British Executions

Harold Apted

Age: 20

Sex: male

Crime: murder

Date Of Execution: 18 Mar 1902

Crime Location: Southborough, Tonbridge

Execution Place: Maidstone

Method: hanging

Executioner: William Billington

Source: http://greggmanning.scstamps.co.uk/Murder1/DOCA.HTML#Appleton,

Harold Apted was convicted of the murder of Frances O'Rourke 7 and sentenced to death.

Frances O'Rourke had been sent on an errand to pick up a parcel by her parents at 2pm.
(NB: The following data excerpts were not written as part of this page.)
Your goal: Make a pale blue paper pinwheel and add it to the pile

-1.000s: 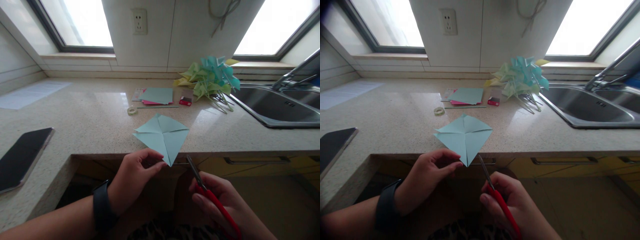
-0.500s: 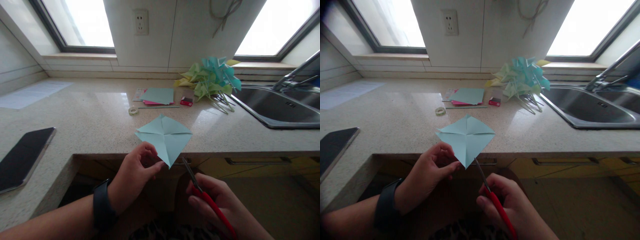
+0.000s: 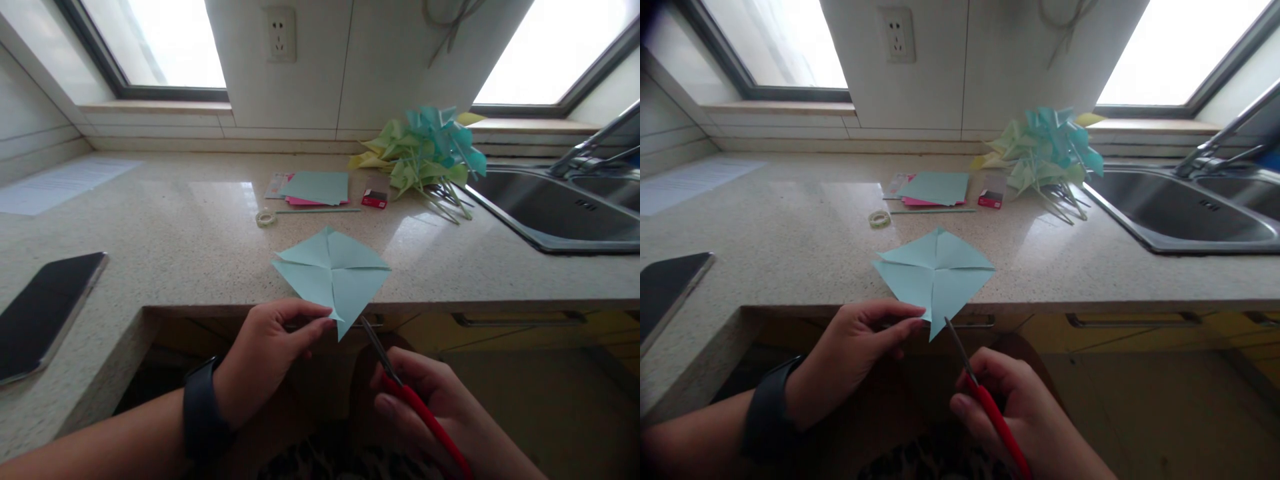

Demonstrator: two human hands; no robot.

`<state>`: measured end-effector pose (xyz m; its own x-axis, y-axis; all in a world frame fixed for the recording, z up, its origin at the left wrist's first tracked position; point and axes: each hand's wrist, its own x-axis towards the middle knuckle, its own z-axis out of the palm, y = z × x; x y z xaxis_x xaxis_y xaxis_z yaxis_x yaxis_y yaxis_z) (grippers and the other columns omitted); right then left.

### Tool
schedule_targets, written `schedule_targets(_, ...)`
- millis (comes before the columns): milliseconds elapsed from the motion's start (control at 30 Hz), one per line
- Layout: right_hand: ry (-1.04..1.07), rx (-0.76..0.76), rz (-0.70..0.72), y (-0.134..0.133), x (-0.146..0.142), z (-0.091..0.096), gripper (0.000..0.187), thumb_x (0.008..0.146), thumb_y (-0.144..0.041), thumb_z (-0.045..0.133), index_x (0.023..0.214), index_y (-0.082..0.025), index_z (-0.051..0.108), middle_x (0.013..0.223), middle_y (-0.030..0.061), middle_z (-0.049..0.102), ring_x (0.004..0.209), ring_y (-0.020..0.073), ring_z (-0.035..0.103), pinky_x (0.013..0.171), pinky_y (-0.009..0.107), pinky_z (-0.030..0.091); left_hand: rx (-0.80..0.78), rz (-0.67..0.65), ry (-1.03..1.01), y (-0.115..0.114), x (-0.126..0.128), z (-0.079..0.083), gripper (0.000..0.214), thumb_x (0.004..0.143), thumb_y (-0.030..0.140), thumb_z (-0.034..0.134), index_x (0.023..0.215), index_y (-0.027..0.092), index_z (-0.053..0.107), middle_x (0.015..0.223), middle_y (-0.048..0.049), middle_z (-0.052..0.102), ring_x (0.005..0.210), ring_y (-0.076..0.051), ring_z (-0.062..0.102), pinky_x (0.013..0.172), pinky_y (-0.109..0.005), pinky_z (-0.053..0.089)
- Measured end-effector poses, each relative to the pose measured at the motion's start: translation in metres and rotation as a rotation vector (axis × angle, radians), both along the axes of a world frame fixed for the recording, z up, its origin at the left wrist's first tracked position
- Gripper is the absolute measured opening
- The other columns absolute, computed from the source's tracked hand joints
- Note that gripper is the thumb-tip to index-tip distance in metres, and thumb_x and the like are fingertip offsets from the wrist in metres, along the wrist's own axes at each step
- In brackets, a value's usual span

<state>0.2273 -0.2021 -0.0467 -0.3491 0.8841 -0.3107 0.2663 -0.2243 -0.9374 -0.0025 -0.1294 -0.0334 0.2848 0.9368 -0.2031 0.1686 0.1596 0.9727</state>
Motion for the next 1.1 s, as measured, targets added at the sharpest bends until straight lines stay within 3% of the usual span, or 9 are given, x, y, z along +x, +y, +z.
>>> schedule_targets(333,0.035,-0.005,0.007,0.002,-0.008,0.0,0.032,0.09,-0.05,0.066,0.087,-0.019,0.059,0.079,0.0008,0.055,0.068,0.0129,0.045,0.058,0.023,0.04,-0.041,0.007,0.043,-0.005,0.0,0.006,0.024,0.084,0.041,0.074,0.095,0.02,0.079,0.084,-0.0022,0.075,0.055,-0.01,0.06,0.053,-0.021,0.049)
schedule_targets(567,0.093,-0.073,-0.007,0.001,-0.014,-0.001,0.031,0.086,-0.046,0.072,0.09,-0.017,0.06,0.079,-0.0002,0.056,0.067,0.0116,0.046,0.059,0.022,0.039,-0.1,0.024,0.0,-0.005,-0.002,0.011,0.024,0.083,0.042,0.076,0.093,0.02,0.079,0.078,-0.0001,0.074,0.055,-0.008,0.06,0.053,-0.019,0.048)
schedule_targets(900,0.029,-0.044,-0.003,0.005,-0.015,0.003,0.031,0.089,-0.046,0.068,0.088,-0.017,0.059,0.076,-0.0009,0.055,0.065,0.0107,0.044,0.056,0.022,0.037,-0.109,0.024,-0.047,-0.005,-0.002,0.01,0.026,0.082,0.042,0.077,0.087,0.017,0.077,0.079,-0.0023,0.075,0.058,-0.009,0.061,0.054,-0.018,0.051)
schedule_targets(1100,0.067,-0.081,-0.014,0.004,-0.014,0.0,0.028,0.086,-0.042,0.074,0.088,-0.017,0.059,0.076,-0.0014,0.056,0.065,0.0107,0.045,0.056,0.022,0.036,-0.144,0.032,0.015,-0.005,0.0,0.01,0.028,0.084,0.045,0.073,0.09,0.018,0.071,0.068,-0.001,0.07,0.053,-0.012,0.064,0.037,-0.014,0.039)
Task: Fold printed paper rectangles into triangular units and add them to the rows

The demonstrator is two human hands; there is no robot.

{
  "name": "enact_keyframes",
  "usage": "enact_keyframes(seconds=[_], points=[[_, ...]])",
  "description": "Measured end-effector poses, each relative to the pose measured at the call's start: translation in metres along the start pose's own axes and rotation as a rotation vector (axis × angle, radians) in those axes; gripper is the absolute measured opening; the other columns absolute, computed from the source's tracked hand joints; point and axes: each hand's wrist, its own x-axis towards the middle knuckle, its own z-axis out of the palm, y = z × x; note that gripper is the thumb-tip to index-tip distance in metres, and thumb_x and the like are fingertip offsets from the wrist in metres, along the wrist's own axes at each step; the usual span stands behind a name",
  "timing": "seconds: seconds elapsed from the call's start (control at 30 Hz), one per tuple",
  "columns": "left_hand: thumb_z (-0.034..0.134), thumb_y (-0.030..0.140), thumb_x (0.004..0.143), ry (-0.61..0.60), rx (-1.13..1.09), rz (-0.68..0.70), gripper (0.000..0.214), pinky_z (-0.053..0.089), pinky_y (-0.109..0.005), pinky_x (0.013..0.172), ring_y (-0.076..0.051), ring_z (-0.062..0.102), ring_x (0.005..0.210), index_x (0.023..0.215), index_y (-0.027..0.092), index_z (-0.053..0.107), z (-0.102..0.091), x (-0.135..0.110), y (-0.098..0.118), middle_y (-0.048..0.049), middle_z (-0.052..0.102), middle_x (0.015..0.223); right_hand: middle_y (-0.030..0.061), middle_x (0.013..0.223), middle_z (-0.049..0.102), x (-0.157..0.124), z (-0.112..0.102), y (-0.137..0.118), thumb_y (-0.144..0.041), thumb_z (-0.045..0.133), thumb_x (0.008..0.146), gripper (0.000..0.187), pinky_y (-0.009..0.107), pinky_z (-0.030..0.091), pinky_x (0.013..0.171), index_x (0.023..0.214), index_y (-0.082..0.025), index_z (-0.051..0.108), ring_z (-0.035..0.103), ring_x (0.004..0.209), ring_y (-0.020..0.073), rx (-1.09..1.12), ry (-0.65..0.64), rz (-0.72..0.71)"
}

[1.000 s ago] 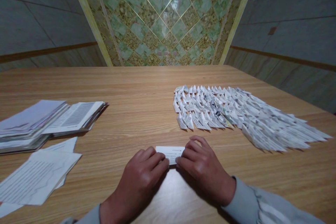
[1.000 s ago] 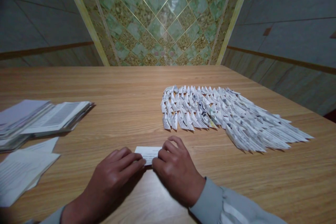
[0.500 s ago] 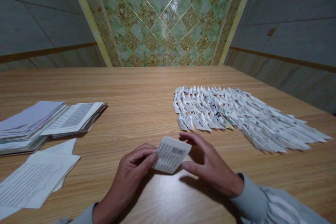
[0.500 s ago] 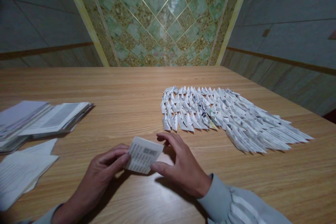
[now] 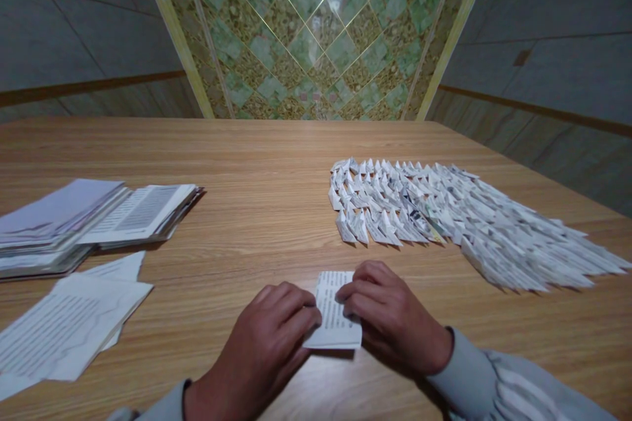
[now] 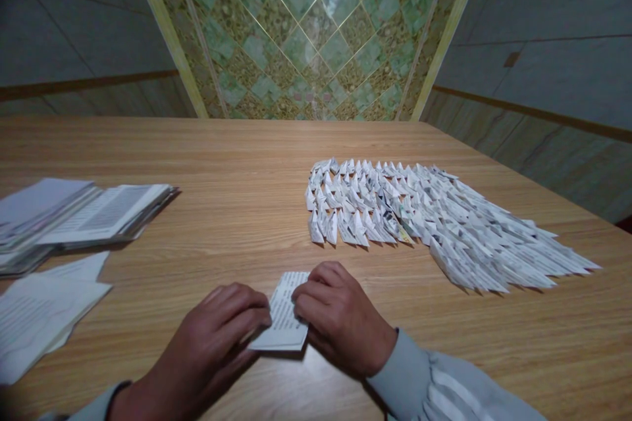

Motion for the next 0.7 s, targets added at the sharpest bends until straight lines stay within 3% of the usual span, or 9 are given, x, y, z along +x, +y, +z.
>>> enact_keyframes(seconds=[0.17, 0.3, 0.37, 0.5, 0.6, 0.7], points=[[0.049, 0.010, 0.092, -0.064, -0.087, -0.027, 0.018, 0.043, -0.035, 0.076, -0.022, 0.059, 0.086, 0.099, 0.021, 0.062, 0.005, 0.003, -0.001, -0.0043, 0.070, 0.097, 0.0039, 0.081, 0.071, -0.004, 0.005, 0.006, -0.013, 0.048, 0.095, 0.020, 0.035, 0.046, 0.088, 0.081, -0.021, 0.059, 0.061, 0.082, 0.0176, 0.149, -0.094, 0.052], [0.049, 0.014, 0.095, -0.045, -0.154, -0.052, 0.015, 0.043, -0.033, 0.071, -0.020, 0.059, 0.077, 0.095, 0.020, 0.062, 0.011, 0.001, -0.003, -0.0032, 0.068, 0.084, 0.0003, 0.089, 0.073, -0.006, 0.005, 0.006, -0.010, 0.055, 0.090, 0.015, 0.041, 0.036, 0.107, 0.083, -0.022, 0.060, 0.066, 0.087, 0.0148, 0.281, -0.138, 0.133], [0.052, 0.018, 0.097, -0.034, -0.175, -0.133, 0.013, 0.043, -0.031, 0.068, -0.020, 0.059, 0.074, 0.092, 0.020, 0.063, 0.013, 0.000, -0.004, -0.0022, 0.067, 0.079, 0.0002, 0.088, 0.071, -0.006, 0.004, 0.006, -0.010, 0.059, 0.087, 0.012, 0.041, 0.039, 0.102, 0.084, -0.022, 0.063, 0.064, 0.089, 0.0161, 0.319, -0.145, 0.208], [0.058, 0.024, 0.095, -0.050, -0.156, -0.302, 0.010, 0.042, -0.030, 0.064, -0.020, 0.060, 0.072, 0.087, 0.021, 0.063, 0.015, 0.001, -0.004, -0.0012, 0.066, 0.077, 0.0028, 0.081, 0.062, -0.004, 0.004, 0.006, -0.026, 0.067, 0.086, 0.006, 0.034, 0.042, 0.077, 0.086, -0.020, 0.068, 0.057, 0.084, 0.0199, 0.356, -0.119, 0.385], [0.061, 0.025, 0.092, -0.031, -0.159, -0.366, 0.004, 0.044, -0.030, 0.064, -0.020, 0.061, 0.070, 0.091, 0.021, 0.060, 0.015, 0.002, -0.002, -0.0004, 0.066, 0.079, 0.0015, 0.074, 0.058, 0.000, 0.006, 0.004, -0.028, 0.061, 0.094, 0.022, 0.035, 0.037, 0.077, 0.075, -0.018, 0.065, 0.054, 0.080, 0.0192, 0.336, -0.098, 0.477], [0.065, 0.023, 0.089, 0.006, -0.165, -0.406, 0.015, 0.045, -0.030, 0.065, -0.020, 0.063, 0.073, 0.102, 0.022, 0.056, 0.016, 0.002, -0.002, 0.0008, 0.067, 0.083, -0.0010, 0.067, 0.054, 0.003, 0.009, 0.001, -0.025, 0.060, 0.095, 0.028, 0.035, 0.034, 0.079, 0.068, -0.017, 0.058, 0.050, 0.077, 0.0179, 0.276, -0.110, 0.514]])
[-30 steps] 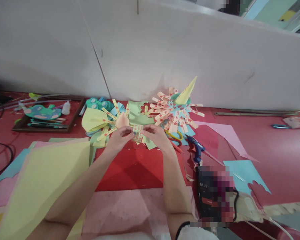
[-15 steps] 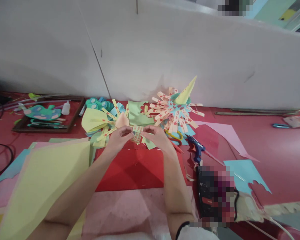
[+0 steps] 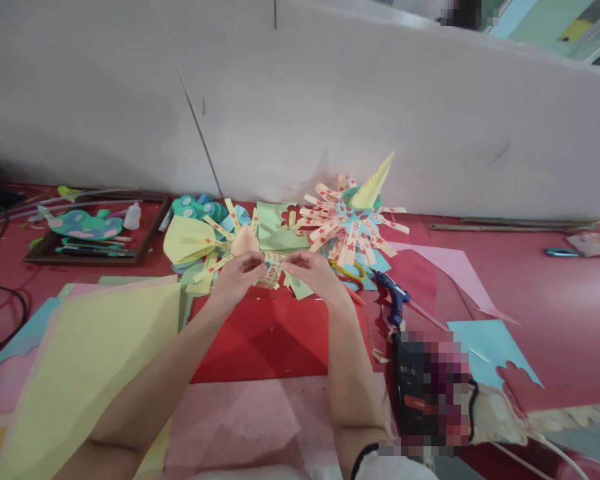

She arrived at the shop about an hour later and collected the parcel after waiting for some time and set off to return home at 3.50pm.

Frances O'Rourke was later seen getting into a four wheel horse drawn van at 4.30pm just down from the Cross Keys Inn and later seen by witnesses sat in it next to the driver as it went along. then at 5.30pm the van was seen to be being driven fast from the direction of Vauxhall Pond towards Tonbridge.

When Frances O'Rourke failed to return home a search was made but she wasn't found until the next day when she was seen by a labourer walking to working in Vauxhall Pond.

She was partially clothed with her clothes piled up nearby in a field. An attempt had been made to rape her and she had been stabbed behind the ear. The knife was still caught up in her matted hair. it was a two bladed pocket knife with a yellowed handle. The wound was 1.5 inches deep.

A woman that had seen the van knew who the driver was and so the police went to see Harold Apted who lived in Tonbridge.

He denied the murder but blood was found on his shirt and jacket and his van had recently been scrubbed although not all the blood had been removed. The blood in the van was described as resembling mammalian blood which was said to be not too different from human blood.

The police also traced the knife to a man that said he had lent it to Harold Apted some time before. The knife had blood stains on it and human hair. A 12 year old boy said that he had seen Harold Apted borrow the knife and had also seen him kill rabbits with it saying that he would stab the rabbits by the side of their necks.

Harold Apted said that he had lost the knife some months before.